Já fui seguido dentro de uma livraria de uma famosa rede, porque estava com minha filha no colo e com uma mochila certamente suspeita com as coisas dela (mamadeira, fralda etc). Simplesmente virei para o MIB e perguntei se ele precisava de alguma coisa para estar me seguindo. Fiquei encarando-o até que ele virou as costas e saiu.
Não duvido. Moro em Curitiba há 37 anos, desde que nasci. É assim. Mas, infelizmente, não é só aqui. Se fosse, bastava a gente se mudar.
Algo parecido aconteceu comigo e eu me senti o ultimo ser humano do universo.
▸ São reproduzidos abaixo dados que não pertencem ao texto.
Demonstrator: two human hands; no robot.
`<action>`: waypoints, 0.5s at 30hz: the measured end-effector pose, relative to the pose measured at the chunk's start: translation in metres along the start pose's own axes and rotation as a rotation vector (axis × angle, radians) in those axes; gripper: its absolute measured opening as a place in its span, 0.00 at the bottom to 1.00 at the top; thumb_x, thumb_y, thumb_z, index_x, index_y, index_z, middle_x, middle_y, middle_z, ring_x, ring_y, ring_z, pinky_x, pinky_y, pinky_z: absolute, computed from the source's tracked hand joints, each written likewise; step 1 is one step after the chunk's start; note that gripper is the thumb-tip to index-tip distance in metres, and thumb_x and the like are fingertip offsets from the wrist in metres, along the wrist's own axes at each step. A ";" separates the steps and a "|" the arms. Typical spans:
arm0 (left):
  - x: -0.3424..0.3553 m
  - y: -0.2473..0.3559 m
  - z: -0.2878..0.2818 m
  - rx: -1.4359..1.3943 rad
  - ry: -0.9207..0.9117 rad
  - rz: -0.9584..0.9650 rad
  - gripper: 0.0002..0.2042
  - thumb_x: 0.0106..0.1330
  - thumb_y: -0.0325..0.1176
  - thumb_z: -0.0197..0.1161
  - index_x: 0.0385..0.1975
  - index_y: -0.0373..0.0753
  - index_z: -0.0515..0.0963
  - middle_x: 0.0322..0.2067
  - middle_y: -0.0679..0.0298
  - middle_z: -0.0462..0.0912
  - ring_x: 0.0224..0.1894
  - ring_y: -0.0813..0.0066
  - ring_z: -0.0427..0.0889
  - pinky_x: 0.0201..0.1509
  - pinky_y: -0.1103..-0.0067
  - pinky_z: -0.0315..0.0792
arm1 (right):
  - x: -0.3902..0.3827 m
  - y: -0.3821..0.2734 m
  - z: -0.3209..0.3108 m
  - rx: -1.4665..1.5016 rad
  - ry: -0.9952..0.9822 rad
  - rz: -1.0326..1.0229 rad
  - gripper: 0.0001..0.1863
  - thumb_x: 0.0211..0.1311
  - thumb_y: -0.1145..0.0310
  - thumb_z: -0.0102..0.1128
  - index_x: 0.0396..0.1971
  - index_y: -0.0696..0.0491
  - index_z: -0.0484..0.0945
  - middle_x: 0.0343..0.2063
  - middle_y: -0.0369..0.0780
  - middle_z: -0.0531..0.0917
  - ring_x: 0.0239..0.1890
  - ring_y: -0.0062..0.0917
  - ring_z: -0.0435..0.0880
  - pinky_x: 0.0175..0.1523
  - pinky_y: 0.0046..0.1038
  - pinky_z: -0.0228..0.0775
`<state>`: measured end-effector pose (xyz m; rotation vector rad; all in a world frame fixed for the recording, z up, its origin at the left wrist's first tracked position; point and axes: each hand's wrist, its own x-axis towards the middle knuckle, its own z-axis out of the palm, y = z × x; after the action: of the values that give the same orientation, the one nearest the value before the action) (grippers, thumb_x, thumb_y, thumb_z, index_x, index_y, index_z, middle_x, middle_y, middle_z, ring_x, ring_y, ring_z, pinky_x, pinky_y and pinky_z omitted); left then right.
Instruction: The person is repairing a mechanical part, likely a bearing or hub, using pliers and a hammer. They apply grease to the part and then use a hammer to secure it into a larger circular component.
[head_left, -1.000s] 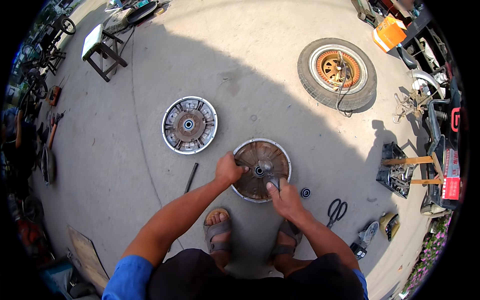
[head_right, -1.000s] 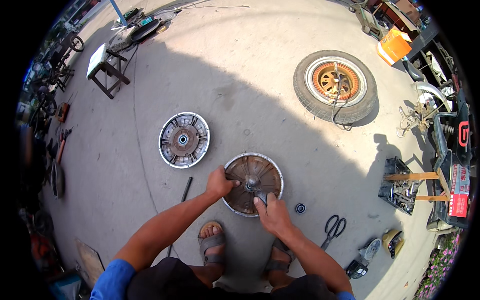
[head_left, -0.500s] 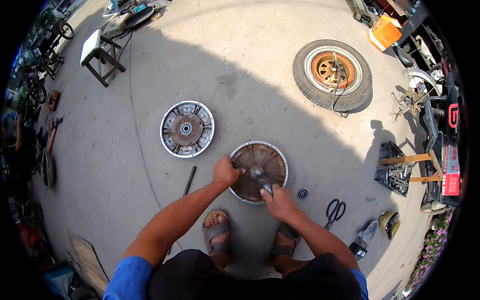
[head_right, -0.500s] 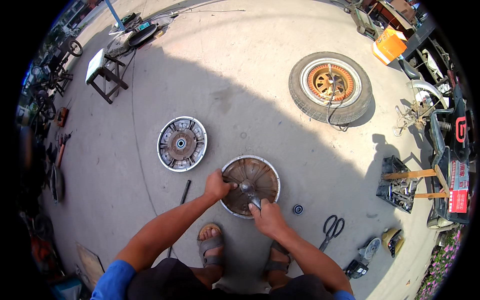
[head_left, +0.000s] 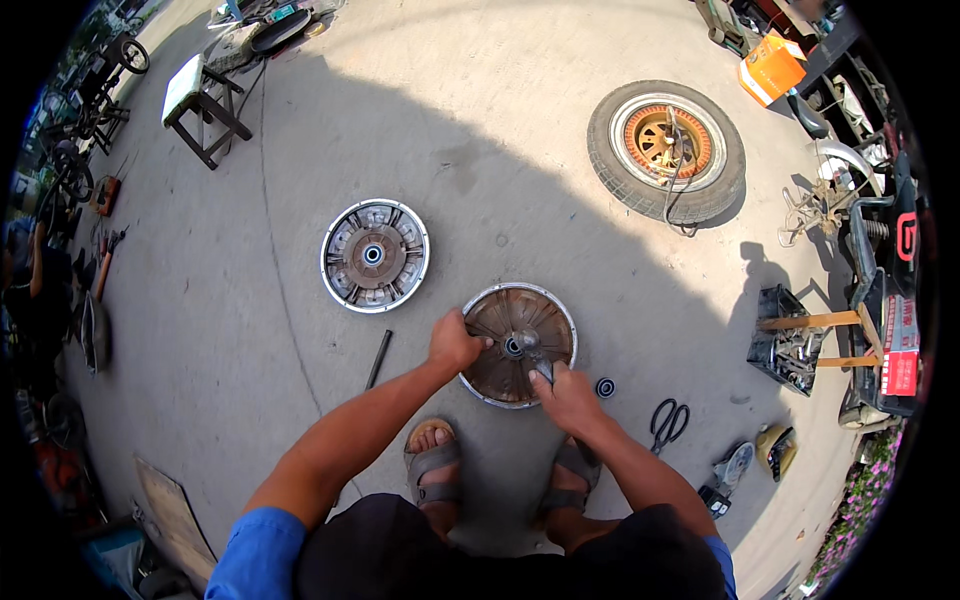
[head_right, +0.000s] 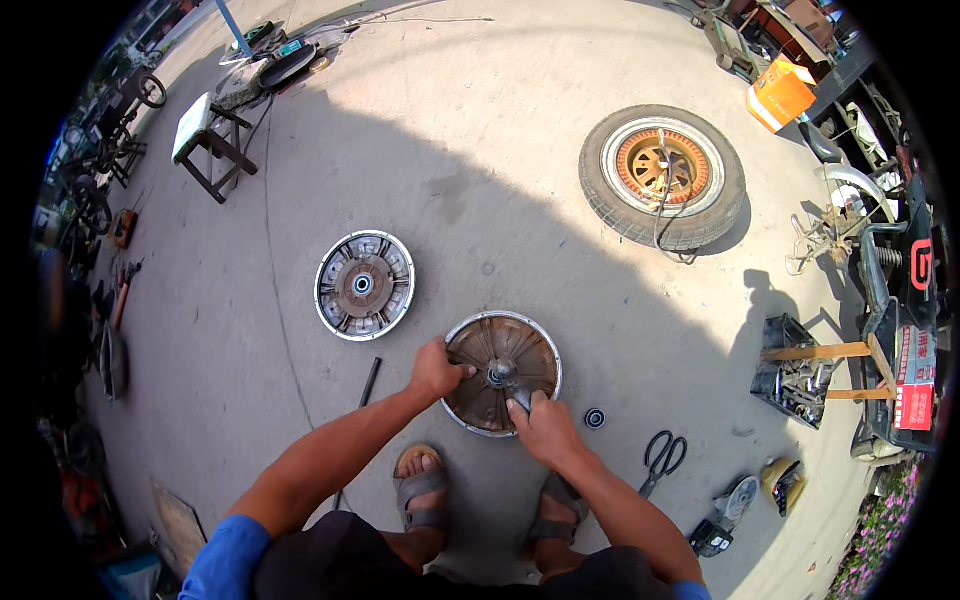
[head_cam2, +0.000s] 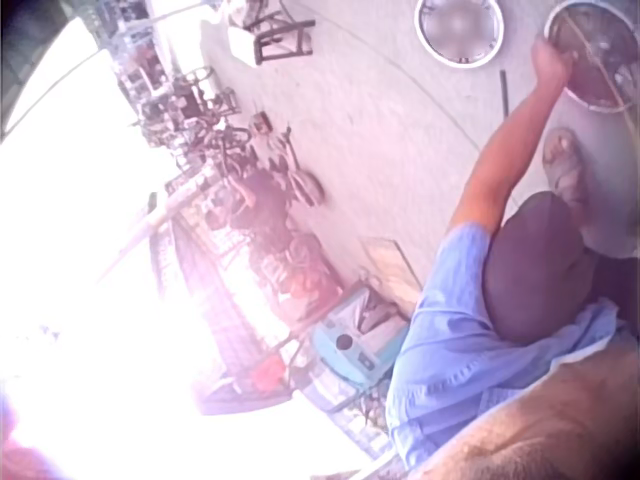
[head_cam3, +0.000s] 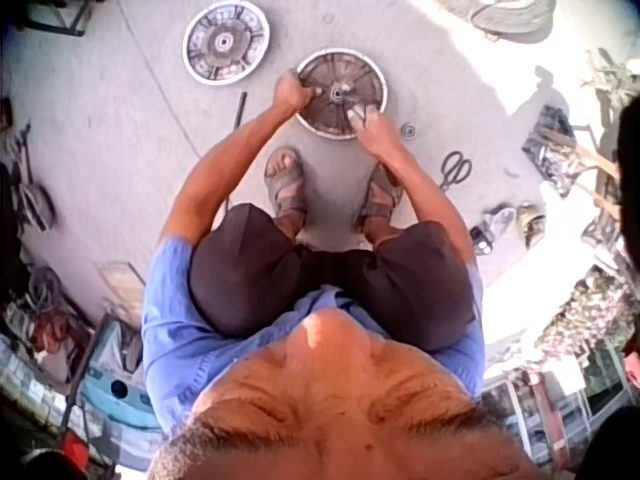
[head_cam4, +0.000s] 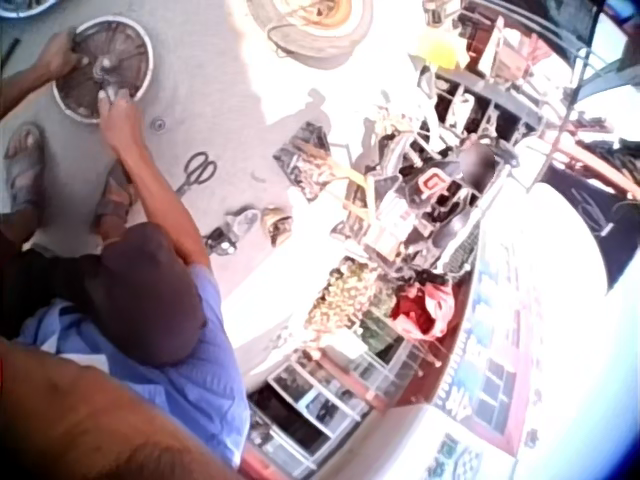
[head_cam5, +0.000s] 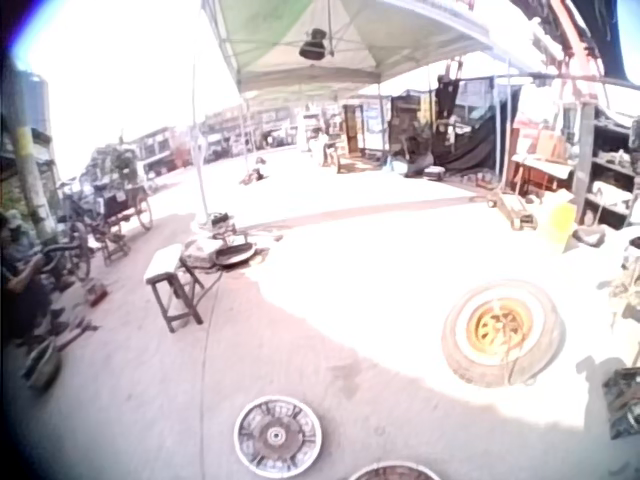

Trabalho na rua de um hospital público de referencia no atendimento infantil na Bela Vista e uma moça que tinha dificuldades de fala e com vestes bem simples me abordou com um bebê no colo. Antes de ela terminar o que estava tentando dizer, eu já disse que não tinha dinheiro, até que ela bateu o pé no chão e tentou falar a palavra HOSPITAL, me apontando a criança. Na hora meus olhos marejaram e eu nem sabia como pedir desculpas. Até você conseguir ter o discernimento de saber se não são safados, a bobagem já foi feita.
Eu já devo ter sido enganado por mil pedintes malandros. Não ligo. Talvez por ter ficado muito doente no último ano e ter precisado de ajuda, eu acabo sempre me colocando no lugar quem está sofrendo. Claro que há aqueles onde se vê escrito na testa a palavra “Picareta”, mas no geral eu ajudo sempre que posso.
Prefiro ser o otário do que o insensível.